What is expected: The complete listing below should be transcribed precisely.
═══
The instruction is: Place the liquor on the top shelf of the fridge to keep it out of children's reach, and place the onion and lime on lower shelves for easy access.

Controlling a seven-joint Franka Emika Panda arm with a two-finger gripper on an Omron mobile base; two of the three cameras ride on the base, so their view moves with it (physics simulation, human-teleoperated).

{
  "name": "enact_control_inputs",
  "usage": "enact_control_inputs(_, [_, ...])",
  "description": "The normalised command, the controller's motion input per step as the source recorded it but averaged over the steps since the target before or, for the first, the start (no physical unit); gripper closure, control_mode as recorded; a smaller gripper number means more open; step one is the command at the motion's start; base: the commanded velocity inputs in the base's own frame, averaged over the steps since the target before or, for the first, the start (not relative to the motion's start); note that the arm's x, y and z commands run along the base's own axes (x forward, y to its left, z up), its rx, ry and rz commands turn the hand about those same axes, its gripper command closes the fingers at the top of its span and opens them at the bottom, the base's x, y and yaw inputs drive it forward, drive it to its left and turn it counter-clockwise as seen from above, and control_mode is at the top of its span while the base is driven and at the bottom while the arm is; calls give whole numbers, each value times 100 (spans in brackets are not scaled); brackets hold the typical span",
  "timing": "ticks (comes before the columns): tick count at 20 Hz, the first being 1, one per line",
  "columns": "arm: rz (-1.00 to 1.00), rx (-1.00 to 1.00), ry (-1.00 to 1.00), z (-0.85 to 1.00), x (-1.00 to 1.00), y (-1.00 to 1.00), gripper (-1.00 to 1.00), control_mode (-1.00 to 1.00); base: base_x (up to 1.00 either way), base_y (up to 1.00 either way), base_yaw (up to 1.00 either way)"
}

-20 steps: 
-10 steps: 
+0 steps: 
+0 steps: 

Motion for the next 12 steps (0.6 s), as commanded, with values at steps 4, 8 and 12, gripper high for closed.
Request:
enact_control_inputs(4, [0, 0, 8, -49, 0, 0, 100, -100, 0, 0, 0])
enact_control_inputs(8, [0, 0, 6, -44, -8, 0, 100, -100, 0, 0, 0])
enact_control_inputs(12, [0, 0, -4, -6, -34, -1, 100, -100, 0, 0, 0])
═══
Exercise answer:
The instruction is: Place the liquor on the top shelf of the fridge to keep it out of children's reach, and place the onion and lime on lower shelves for easy access.

Controlling a seven-joint Franka Emika Panda arm with a two-finger gripper on an Omron mobile base; two of the three cameras ride on the base, so their view moves with it (physics simulation, human-teleoperated).

{
  "name": "enact_control_inputs",
  "usage": "enact_control_inputs(_, [_, ...])",
  "description": "The normalised command, the controller's motion input per step as the source recorded it but averaged over the steps since the target before or, for the first, the start (no physical unit); gripper closure, control_mode as recorded; a smaller gripper number means more open; step one is the command at the motion's start; base: the commanded velocity inputs in the base's own frame, averaged over the steps since the target before or, for the first, the start (not relative to the motion's start); note that the arm's x, y and z commands run along the base's own axes (x forward, y to its left, z up), its rx, ry and rz commands turn the hand about those same axes, its gripper command closes the fingers at the top of its span and opens them at the bottom, the base's x, y and yaw inputs drive it forward, drive it to its left and turn it counter-clockwise as seen from above, and control_mode is at the top of its span while the base is driven and at the bottom while the arm is; calls give whole numbers, each value times 100 (spans in brackets are not scaled); brackets hold the typical span",
  "timing": "ticks (comes before the columns): tick count at 20 Hz, the first being 1, one per line",
  "columns": "arm: rz (-1.00 to 1.00), rx (-1.00 to 1.00), ry (-1.00 to 1.00), z (-0.85 to 1.00), x (-1.00 to 1.00), y (-1.00 to 1.00), gripper (-1.00 to 1.00), control_mode (-1.00 to 1.00); base: base_x (up to 1.00 either way), base_y (up to 1.00 either way), base_yaw (up to 1.00 either way)"
}

-20 steps: 
-10 steps: 
+0 steps: 
+0 steps: 

Motion for the next 12 steps (0.6 s), as commanded, with values at steps 4, 8 and 12, gripper high for closed.
Request:
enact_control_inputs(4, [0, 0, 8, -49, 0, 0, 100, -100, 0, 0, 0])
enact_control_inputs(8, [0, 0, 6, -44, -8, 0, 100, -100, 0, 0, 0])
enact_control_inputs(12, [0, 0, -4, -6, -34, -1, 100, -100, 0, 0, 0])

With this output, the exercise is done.